• Your task: Report every line below that carries the word "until".

────────────────

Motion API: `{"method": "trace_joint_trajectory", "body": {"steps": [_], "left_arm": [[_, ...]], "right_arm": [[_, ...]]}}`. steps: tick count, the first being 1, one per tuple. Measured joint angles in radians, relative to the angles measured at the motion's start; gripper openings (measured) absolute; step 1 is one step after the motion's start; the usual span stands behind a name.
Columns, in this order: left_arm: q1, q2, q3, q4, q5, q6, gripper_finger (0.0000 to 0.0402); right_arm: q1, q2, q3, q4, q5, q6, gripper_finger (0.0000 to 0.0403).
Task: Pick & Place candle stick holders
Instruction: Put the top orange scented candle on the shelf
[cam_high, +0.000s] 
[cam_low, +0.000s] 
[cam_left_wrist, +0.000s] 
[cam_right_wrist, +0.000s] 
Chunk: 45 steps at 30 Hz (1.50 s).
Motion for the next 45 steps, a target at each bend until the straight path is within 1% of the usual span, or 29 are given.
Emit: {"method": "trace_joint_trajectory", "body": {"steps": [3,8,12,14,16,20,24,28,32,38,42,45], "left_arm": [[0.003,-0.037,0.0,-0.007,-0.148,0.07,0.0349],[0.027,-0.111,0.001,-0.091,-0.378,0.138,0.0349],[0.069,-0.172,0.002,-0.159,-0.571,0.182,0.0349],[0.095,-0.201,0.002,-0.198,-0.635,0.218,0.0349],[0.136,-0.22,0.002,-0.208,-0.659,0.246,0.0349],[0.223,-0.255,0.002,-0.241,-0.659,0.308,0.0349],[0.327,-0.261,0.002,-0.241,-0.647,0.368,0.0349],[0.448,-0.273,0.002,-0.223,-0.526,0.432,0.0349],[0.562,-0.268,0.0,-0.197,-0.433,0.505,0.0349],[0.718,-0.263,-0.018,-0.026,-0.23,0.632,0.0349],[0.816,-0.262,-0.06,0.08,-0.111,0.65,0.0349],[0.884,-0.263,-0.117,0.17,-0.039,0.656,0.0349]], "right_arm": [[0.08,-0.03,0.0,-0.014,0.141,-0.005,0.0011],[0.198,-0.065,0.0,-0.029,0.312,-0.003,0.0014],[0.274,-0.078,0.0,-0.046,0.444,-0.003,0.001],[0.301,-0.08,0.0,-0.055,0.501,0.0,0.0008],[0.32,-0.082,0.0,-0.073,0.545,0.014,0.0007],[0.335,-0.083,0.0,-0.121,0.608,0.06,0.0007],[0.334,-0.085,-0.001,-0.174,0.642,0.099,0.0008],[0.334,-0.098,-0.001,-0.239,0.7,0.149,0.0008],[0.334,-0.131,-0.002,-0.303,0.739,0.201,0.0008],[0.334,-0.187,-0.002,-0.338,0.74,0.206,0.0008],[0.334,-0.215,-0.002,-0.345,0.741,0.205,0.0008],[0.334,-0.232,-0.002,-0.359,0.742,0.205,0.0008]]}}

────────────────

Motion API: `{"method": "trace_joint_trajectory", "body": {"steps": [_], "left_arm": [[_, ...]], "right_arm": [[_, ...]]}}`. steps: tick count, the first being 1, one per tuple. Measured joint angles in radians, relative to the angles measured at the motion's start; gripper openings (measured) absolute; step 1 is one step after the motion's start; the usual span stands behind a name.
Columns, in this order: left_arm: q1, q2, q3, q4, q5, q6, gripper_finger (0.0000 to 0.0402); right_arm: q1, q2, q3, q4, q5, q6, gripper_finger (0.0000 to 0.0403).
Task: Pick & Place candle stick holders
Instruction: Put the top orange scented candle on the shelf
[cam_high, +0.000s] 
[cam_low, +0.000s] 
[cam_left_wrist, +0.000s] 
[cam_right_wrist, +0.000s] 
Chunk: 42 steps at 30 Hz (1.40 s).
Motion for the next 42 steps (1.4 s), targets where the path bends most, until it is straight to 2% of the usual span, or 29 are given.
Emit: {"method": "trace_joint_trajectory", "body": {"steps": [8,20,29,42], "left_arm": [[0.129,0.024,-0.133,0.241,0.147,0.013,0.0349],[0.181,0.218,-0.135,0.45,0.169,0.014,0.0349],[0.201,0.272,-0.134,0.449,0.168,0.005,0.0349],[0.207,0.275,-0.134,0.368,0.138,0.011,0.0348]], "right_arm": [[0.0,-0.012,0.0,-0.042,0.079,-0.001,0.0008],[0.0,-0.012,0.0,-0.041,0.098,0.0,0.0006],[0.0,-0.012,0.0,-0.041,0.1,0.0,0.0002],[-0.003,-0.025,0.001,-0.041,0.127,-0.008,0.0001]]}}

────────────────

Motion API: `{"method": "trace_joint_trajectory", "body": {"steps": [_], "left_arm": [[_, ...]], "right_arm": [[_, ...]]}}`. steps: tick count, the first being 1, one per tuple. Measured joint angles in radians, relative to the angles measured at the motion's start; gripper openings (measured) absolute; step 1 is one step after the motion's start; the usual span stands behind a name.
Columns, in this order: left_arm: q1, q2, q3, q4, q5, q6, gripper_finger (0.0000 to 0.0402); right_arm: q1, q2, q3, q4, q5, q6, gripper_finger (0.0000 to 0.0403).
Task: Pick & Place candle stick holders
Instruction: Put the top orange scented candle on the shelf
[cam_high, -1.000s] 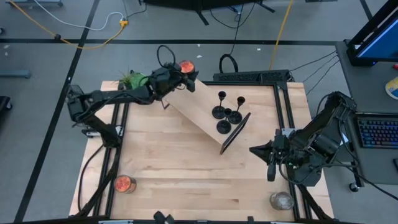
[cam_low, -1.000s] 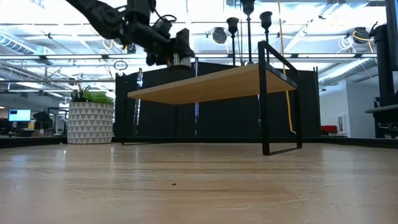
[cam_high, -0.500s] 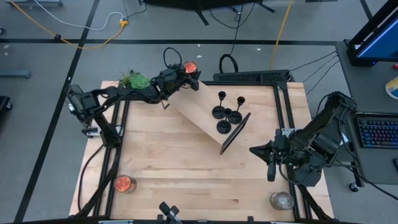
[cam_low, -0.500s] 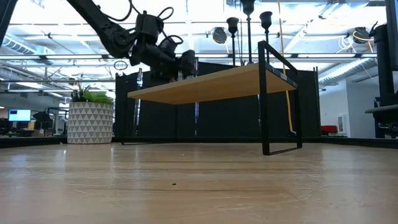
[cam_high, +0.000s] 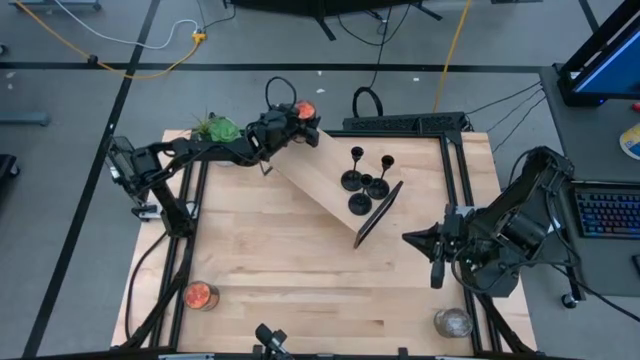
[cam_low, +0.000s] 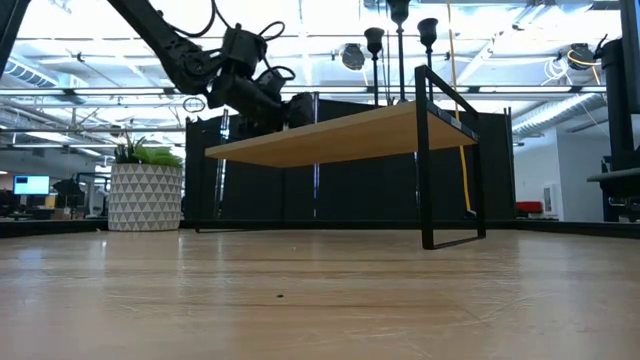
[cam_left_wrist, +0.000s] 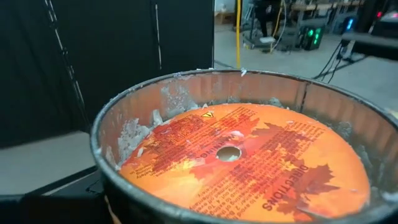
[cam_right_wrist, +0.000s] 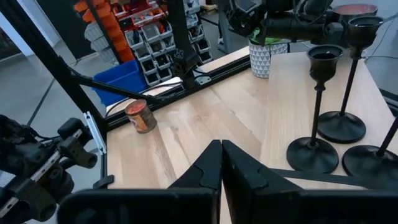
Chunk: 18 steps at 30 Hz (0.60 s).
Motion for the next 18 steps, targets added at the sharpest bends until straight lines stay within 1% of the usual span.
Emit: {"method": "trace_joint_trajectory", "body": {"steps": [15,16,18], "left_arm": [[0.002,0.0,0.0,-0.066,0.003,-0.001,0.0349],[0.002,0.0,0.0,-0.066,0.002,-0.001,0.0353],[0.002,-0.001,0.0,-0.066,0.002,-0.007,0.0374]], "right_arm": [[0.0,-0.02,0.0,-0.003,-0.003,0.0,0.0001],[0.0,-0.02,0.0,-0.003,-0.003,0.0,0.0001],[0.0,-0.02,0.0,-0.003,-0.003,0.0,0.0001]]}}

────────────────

• Result of this exercise:
Motion for the next 45 steps, a target at each bend until the straight path is within 1% of the usual span, or 29 are given.
Motion for the next 42 steps (1.4 s), targets where the path bends most, until it is straight to 2% of the usual span, or 29 are given.
Motion for the next 18 steps, targets added at the sharpest bends until straight lines stay within 1% of the usual span.

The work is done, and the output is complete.